Ellen Page (Juno, Hard Candy) takes the role of Whip It’s lead character, Bliss Cavendar. Tired of the small town drudgery and outwardly rebelling against her pushy mother, Bliss attends a roller derby match and inevitably ends up going back for tryouts. If it all sounds very linear, that’s because it is. Whip It follows the same well-beaten and predictable path as almost every other sports movie ever made.
Moving from point-to-point like a filmic dot-to-dot puzzle, it does leave you wanting for something a little bit different. However, while it might not stray away from the tropes and principles that make the genre what it is, it does bring along some respectable attributes of its own. Charming and almost carefree for the duration, the film picks its moments to delve into heavier subjects which the cast handle beautifully, particularly Page and Marcia Gay-Harden who plays the role of Bliss’ mother.
Bliss foreseeably finds herself a part of the Hurl Scouts – the whipping girls of this particular roller derby league. Her teammates quickly become a surrogate family and it’s in them that Bliss seeks refuge when a boy causes her to fall out with her best friend Pash (Alia Shawkat, who played Maebe in Arrested Development). The other Scouts are the usual motley crew – single mothers (Kristen Wiig, with another decent performance), doe-eyed hippies (Drew Barrymore herself) and put-upon coach Razor (Andrew Wilson).

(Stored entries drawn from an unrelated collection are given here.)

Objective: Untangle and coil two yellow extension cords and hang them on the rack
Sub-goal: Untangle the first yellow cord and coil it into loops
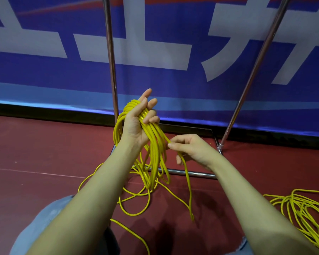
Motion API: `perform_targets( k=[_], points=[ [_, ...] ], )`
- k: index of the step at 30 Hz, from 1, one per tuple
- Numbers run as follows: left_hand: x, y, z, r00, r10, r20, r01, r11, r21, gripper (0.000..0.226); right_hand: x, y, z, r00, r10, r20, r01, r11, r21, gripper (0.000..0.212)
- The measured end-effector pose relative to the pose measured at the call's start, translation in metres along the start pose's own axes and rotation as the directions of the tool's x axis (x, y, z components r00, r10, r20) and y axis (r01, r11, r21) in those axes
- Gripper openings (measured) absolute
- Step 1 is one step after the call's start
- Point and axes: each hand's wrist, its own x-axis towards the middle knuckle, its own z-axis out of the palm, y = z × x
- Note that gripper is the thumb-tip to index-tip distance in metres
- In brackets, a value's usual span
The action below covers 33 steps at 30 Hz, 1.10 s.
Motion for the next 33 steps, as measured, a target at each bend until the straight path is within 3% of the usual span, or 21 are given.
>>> perform_targets(
  k=[2, 5, 7, 9, 13, 17, 21, 26, 33],
  points=[
    [0.001, 0.001, -0.003, 1.0, 0.001, -0.025, -0.002, 1.0, -0.016, 0.021, -0.002, 0.005, -0.007, 0.998, 0.053, -0.018, -0.054, 0.998, -0.035, 0.009],
    [0.002, 0.002, -0.005, 0.997, -0.013, -0.072, 0.012, 1.0, -0.01, 0.023, -0.003, 0.016, -0.012, 0.98, 0.146, -0.136, -0.161, 0.98, -0.114, 0.031],
    [0.003, 0.001, -0.005, 0.995, -0.026, -0.096, 0.029, 0.999, 0.03, 0.027, -0.001, 0.021, -0.014, 0.95, 0.137, -0.28, -0.145, 0.989, -0.008, 0.037],
    [0.003, 0.0, -0.005, 0.994, -0.037, -0.1, 0.045, 0.995, 0.086, 0.031, 0.002, 0.021, -0.018, 0.924, 0.147, -0.353, -0.064, 0.969, 0.237, 0.031],
    [0.002, -0.002, -0.007, 0.996, -0.073, -0.045, 0.081, 0.972, 0.222, 0.044, 0.004, 0.0, -0.03, 0.893, 0.235, -0.384, 0.077, 0.76, 0.645, 0.018],
    [-0.002, -0.013, -0.011, 0.984, -0.179, -0.005, 0.164, 0.891, 0.424, 0.041, 0.001, -0.027, -0.034, 0.899, 0.267, -0.347, 0.191, 0.474, 0.859, 0.016],
    [-0.007, -0.03, -0.017, 0.958, -0.287, 0.009, 0.206, 0.71, 0.673, 0.03, -0.002, -0.039, -0.029, 0.916, 0.274, -0.294, 0.207, 0.304, 0.93, 0.024],
    [-0.01, -0.042, -0.019, 0.872, -0.481, 0.09, 0.214, 0.542, 0.813, 0.024, -0.004, -0.045, -0.028, 0.923, 0.278, -0.267, 0.199, 0.25, 0.948, 0.05],
    [-0.012, -0.053, -0.019, 0.818, -0.518, 0.25, 0.08, 0.533, 0.843, 0.016, -0.005, -0.049, -0.032, 0.898, 0.278, -0.341, 0.3, 0.181, 0.937, 0.055]
  ],
)
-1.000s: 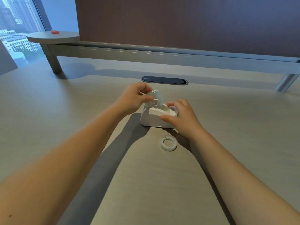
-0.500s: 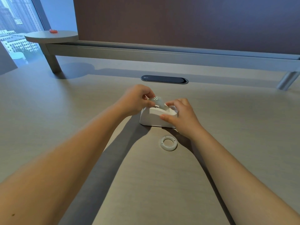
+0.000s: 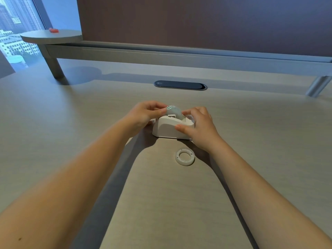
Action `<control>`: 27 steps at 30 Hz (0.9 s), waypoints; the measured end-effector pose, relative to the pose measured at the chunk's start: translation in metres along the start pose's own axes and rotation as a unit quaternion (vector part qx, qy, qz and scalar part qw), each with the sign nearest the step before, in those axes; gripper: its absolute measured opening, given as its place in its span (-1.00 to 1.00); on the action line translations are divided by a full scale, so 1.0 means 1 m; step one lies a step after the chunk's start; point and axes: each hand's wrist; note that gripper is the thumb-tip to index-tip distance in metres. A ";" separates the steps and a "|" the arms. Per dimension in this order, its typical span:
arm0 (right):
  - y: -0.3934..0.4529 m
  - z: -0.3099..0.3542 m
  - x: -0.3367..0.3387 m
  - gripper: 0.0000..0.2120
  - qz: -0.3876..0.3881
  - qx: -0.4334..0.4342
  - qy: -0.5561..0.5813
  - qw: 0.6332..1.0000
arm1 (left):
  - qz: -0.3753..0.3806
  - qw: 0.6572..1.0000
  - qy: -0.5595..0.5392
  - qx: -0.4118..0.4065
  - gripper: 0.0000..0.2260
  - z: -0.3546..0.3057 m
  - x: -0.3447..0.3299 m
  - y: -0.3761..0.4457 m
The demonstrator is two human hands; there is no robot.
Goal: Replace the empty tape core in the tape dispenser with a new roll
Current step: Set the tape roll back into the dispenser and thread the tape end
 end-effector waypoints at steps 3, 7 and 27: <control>0.000 0.001 0.000 -0.58 -0.002 -0.005 -0.002 1.000 | 0.000 1.000 0.013 -0.005 -0.91 0.000 0.001 0.001; 0.001 0.005 0.007 -0.58 0.037 -0.022 0.007 0.999 | -0.014 0.999 0.032 -0.015 -0.67 0.001 0.000 -0.001; 0.011 0.044 0.018 -0.81 -0.055 -0.021 0.019 0.998 | -0.048 0.997 0.049 -0.035 -0.63 0.012 0.000 -0.018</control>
Point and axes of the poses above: each hand's wrist, its own y-axis towards the middle knuckle, its own x-axis out of the back of the hand, z = x × y, and after that the axes turned 3 degrees about -y, right-handed
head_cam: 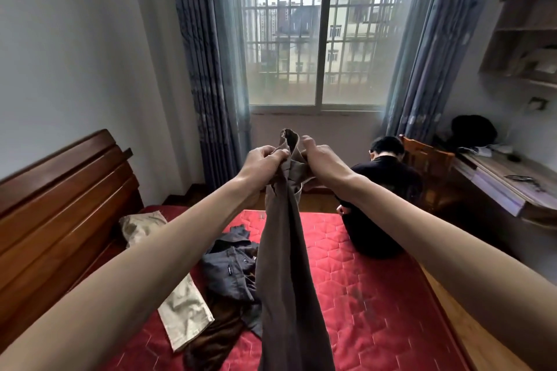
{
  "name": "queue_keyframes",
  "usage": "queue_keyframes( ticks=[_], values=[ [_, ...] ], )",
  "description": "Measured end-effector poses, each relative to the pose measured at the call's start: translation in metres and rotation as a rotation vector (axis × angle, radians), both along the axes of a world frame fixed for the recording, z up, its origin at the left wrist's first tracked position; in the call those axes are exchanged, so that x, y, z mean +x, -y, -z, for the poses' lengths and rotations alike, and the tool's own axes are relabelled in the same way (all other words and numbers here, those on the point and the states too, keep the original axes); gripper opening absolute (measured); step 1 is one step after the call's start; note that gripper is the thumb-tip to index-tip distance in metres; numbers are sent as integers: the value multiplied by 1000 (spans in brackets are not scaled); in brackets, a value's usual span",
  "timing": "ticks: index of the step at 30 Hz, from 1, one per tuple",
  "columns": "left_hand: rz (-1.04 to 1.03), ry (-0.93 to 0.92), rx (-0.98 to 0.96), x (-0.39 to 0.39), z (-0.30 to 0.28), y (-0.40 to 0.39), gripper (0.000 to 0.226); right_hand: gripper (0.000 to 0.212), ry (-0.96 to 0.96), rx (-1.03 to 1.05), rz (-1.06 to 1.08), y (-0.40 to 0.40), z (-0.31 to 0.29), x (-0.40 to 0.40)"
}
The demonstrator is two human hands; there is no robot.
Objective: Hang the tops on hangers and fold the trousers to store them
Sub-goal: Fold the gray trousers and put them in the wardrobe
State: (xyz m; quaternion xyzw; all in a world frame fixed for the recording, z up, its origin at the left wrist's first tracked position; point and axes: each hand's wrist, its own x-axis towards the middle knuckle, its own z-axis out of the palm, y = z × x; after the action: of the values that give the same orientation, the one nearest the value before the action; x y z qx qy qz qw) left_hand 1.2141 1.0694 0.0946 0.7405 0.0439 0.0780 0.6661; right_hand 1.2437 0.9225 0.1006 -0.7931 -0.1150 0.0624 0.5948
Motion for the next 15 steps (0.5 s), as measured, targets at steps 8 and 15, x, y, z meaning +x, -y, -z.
queue_keyframes(
  ticks=[8, 15],
  values=[
    [42, 319, 518, -6, 17, 12, 45, 80, -51, 77, 16, -5, -2, 8],
    [-97, 356, 497, 3, 19, -4, 15, 25, 187, 66, -101, 13, 14, 11]
  ],
)
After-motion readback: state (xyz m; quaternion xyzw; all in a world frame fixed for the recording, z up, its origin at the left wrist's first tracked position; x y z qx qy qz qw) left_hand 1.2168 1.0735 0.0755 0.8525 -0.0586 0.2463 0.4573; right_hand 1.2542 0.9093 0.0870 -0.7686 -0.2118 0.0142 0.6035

The Hurl Scouts climb up the roller derby league as Bliss finds herself in the sport. It’s not overly-sentimental, nor is it quite Rocky on roller-skates. The world of roller derby itself feels a bit under-explored, but Barrymore has handled the rest of the film well on her debut behind the camera. We can surely look forward to more from her and from Ellen Page, who is as excellent here as she was in Juno and Hard Candy.